Silicone putty is great and it’s easy to get a hold of. Obviously we’ll want the body/food-safe kind, and luckily for us, there are plenty of DIY ear plug kits around. After some searching, I decided on the Radian brand, because it was cheaply found on eBay ($14) and got good reviews from a ton of places. Because I wasn’t sure how the process would go, I also bought a cheap pair of Skullcandy headphones so in case there were problems I wouldn’t ruin my Shures.

Disclaimer: In this project, you’re sticking something in your ear. You’re also using sharp tools. As long as you’re very careful and use some common sense, you’ll be fine. All the same, there are hazards to be wary of so you’re assuming responsibility if anything goes wrong down the line.
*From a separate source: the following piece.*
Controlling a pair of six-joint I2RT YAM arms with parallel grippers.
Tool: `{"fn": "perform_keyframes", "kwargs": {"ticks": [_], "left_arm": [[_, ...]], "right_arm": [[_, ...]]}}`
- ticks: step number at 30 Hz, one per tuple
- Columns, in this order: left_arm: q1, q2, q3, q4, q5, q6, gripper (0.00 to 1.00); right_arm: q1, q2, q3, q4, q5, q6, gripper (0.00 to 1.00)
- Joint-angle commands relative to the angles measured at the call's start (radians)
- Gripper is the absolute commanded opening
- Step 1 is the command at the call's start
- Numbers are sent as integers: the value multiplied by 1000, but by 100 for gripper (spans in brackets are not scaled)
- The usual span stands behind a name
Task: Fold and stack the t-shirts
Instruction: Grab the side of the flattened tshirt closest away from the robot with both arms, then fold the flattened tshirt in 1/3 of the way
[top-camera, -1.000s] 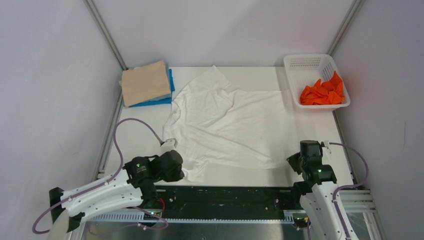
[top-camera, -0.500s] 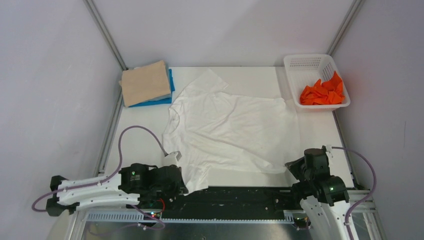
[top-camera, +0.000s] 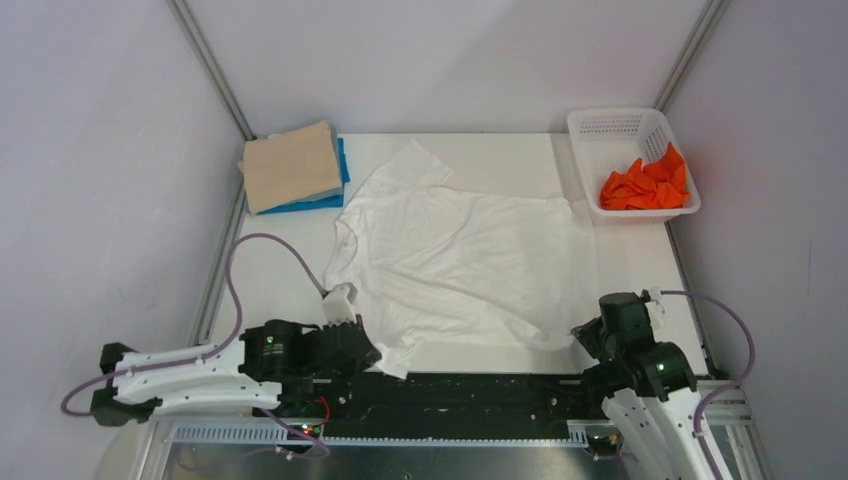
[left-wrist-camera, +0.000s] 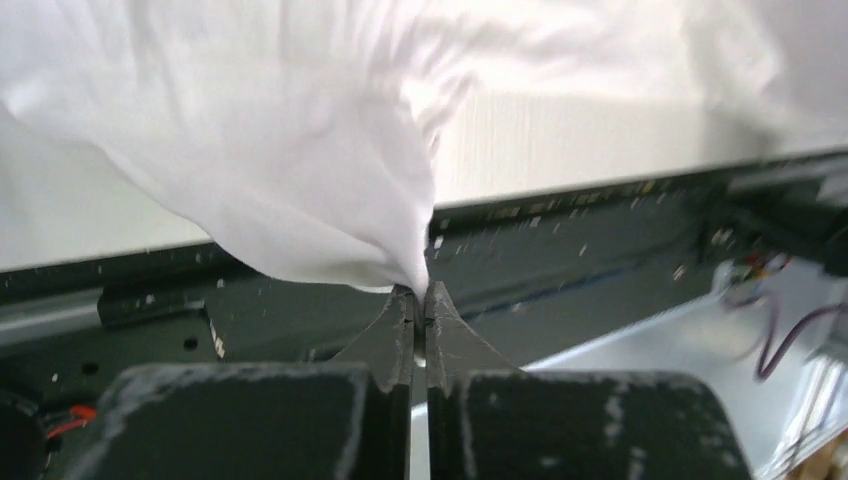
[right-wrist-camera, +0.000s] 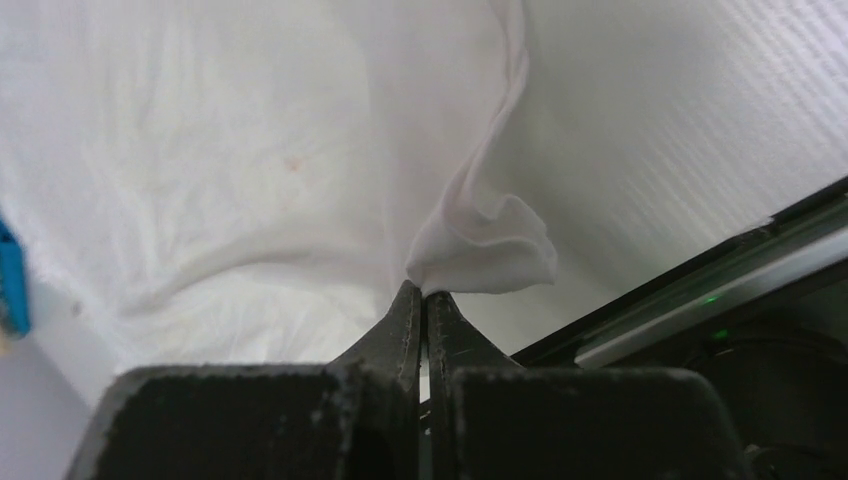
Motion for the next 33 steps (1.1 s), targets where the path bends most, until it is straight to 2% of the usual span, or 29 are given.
{"fn": "perform_keyframes", "kwargs": {"ticks": [1, 6, 12, 17, 25, 33], "left_arm": [[153, -20, 36, 97, -90, 166, 0], [342, 27, 80, 167, -65, 318, 0], [577, 78, 131, 252, -16, 466, 0], [732, 145, 157, 321, 58, 535, 0], [869, 259, 263, 376, 47, 628, 0], [939, 505, 398, 446, 54, 714, 0]], "right_arm": [[-15, 120, 19, 42, 68, -46, 0], [-47, 256, 21, 151, 76, -91, 2], [-152, 397, 85, 219, 62, -214, 2], [-191, 494, 113, 305, 6, -281, 1], [-192, 665, 197, 386, -38, -345, 2], [-206, 816, 270, 439, -26, -377, 5]]}}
Again, it’s highly unlikely, but there are risks, so read all of the instructions several times before you do it yourself.

How To Mold

Get your earphones ready by taking off the sleeves.

remove sleeve 1

These Skullcandys look different from my Shures, and the little valley will ensure that the plugs don’t come off of the headphones.

remove sleeve 3

Open up the ear plug package and take a look at the contents.

package 2

Read the instructions. Even though you’re following this guide, it’s important to read what they gave you as well, especially if your kit is a different brand.

instuctions 1

Here are the separated putties. The putty comes in two separated gobs. When you knead the two parts together, that’ll cause the reaction which will allow it to set. If your ears are small enough, you might be able to use half for both ears, so you can create a backup set.

putty 2

Once you knead the two together, it will set whether you use it or not, so approximate as best you can and whatever you don’t use, keep as separate and store away.

knead 2

It’ll start off striated, but as you knead, it’ll blend into one solid color. It’ll also warm up to body temperature, which will make it more comfortable when you insert it.

knead 5

Now we’re ready to go. Find something you can put between your teeth so that you can keep your mouth open. I used a mouthwash cap.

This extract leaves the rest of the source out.